PROBLEM |
In full and without alteration, give the listing again.

SUPPLIED INFORMATION |
------------

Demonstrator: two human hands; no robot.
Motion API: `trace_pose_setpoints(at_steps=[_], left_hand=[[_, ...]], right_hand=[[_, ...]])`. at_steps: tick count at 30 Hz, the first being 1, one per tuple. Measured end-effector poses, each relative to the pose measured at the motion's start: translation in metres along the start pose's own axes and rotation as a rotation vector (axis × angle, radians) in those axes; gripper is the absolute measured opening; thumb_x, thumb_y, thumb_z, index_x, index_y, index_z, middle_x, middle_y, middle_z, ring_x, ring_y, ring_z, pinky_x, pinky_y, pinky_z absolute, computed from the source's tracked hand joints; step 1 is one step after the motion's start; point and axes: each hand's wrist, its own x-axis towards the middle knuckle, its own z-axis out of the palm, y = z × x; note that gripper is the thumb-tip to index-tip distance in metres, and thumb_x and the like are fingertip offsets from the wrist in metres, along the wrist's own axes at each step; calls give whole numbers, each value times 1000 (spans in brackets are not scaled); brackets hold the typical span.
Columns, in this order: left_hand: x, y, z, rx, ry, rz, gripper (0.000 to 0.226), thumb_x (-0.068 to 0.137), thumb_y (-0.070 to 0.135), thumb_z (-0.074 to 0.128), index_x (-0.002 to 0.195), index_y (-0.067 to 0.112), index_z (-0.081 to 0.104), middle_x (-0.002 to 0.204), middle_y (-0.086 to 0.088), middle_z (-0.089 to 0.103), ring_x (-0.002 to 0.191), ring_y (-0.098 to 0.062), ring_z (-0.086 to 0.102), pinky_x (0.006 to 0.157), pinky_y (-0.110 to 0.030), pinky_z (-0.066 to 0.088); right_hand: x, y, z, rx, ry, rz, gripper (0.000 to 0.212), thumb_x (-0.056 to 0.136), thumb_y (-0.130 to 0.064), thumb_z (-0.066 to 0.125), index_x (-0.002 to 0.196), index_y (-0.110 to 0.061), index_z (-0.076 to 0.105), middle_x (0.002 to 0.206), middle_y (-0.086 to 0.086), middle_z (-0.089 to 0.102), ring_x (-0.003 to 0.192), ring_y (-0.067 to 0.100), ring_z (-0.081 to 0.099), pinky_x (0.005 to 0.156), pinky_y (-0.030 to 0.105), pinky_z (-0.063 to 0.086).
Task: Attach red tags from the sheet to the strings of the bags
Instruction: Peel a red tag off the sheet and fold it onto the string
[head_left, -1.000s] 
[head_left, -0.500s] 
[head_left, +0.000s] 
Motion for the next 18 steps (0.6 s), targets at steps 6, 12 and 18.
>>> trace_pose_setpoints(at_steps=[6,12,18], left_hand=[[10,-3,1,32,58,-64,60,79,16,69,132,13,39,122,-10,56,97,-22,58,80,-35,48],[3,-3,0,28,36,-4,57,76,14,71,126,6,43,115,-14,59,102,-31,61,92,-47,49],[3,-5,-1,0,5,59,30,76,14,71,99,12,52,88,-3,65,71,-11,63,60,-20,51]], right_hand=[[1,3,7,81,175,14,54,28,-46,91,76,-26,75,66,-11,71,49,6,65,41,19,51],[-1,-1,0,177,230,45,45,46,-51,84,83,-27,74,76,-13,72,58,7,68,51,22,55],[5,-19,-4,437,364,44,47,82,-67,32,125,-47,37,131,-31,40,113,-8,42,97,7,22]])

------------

SOLVED PROBLEM |
Demonstrator: two human hands; no robot.
Motion API: `trace_pose_setpoints(at_steps=[_], left_hand=[[_, ...]], right_hand=[[_, ...]])`. at_steps: tick count at 30 Hz, the first being 1, one per tuple. Measured end-effector poses, each relative to the pose measured at the motion's start: translation in metres along the start pose's own axes and rotation as a rotation vector (axis × angle, radians) in those axes; gripper is the absolute measured opening; thumb_x, thumb_y, thumb_z, index_x, index_y, index_z, middle_x, middle_y, middle_z, ring_x, ring_y, ring_z, pinky_x, pinky_y, pinky_z absolute, computed from the source's tracked hand joints; step 1 is one step after the motion's start; point and axes: each hand's wrist, its own x-axis towards the middle knuckle, its own z-axis out of the palm, y = z × x; note that gripper is the thumb-tip to index-tip distance in metres, and thumb_x and the like are fingertip offsets from the wrist in metres, along the wrist's own axes at each step; calls give whole numbers, each value times 1000 (spans in brackets are not scaled); brackets hold the typical span.
Columns, in this order: left_hand: x, y, z, rx, ry, rz, gripper (0.000 to 0.226), thumb_x (-0.068 to 0.137), thumb_y (-0.070 to 0.135), thumb_z (-0.074 to 0.128), index_x (-0.002 to 0.195), index_y (-0.067 to 0.112), index_z (-0.081 to 0.104), middle_x (-0.002 to 0.204), middle_y (-0.086 to 0.088), middle_z (-0.089 to 0.103), ring_x (-0.002 to 0.191), ring_y (-0.098 to 0.062), ring_z (-0.086 to 0.102), pinky_x (0.006 to 0.157), pinky_y (-0.110 to 0.030), pinky_z (-0.066 to 0.088); right_hand: x, y, z, rx, ry, rz, gripper (0.000 to 0.212), thumb_x (-0.056 to 0.136), thumb_y (-0.130 to 0.064), thumb_z (-0.066 to 0.125), index_x (-0.002 to 0.196), index_y (-0.110 to 0.061), index_z (-0.076 to 0.105), middle_x (0.002 to 0.206), middle_y (-0.086 to 0.086), middle_z (-0.089 to 0.102), ring_x (-0.003 to 0.192), ring_y (-0.067 to 0.100), ring_z (-0.081 to 0.099), pinky_x (0.005 to 0.156), pinky_y (-0.030 to 0.105), pinky_z (-0.063 to 0.086).
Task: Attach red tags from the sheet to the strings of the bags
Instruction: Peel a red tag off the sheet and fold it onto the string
[head_left, -1.000s] 
[head_left, -0.500s] 
[head_left, +0.000s] 
Motion for the next 18 steps (0.6 s), targets at steps 6, 12 and 18.
>>> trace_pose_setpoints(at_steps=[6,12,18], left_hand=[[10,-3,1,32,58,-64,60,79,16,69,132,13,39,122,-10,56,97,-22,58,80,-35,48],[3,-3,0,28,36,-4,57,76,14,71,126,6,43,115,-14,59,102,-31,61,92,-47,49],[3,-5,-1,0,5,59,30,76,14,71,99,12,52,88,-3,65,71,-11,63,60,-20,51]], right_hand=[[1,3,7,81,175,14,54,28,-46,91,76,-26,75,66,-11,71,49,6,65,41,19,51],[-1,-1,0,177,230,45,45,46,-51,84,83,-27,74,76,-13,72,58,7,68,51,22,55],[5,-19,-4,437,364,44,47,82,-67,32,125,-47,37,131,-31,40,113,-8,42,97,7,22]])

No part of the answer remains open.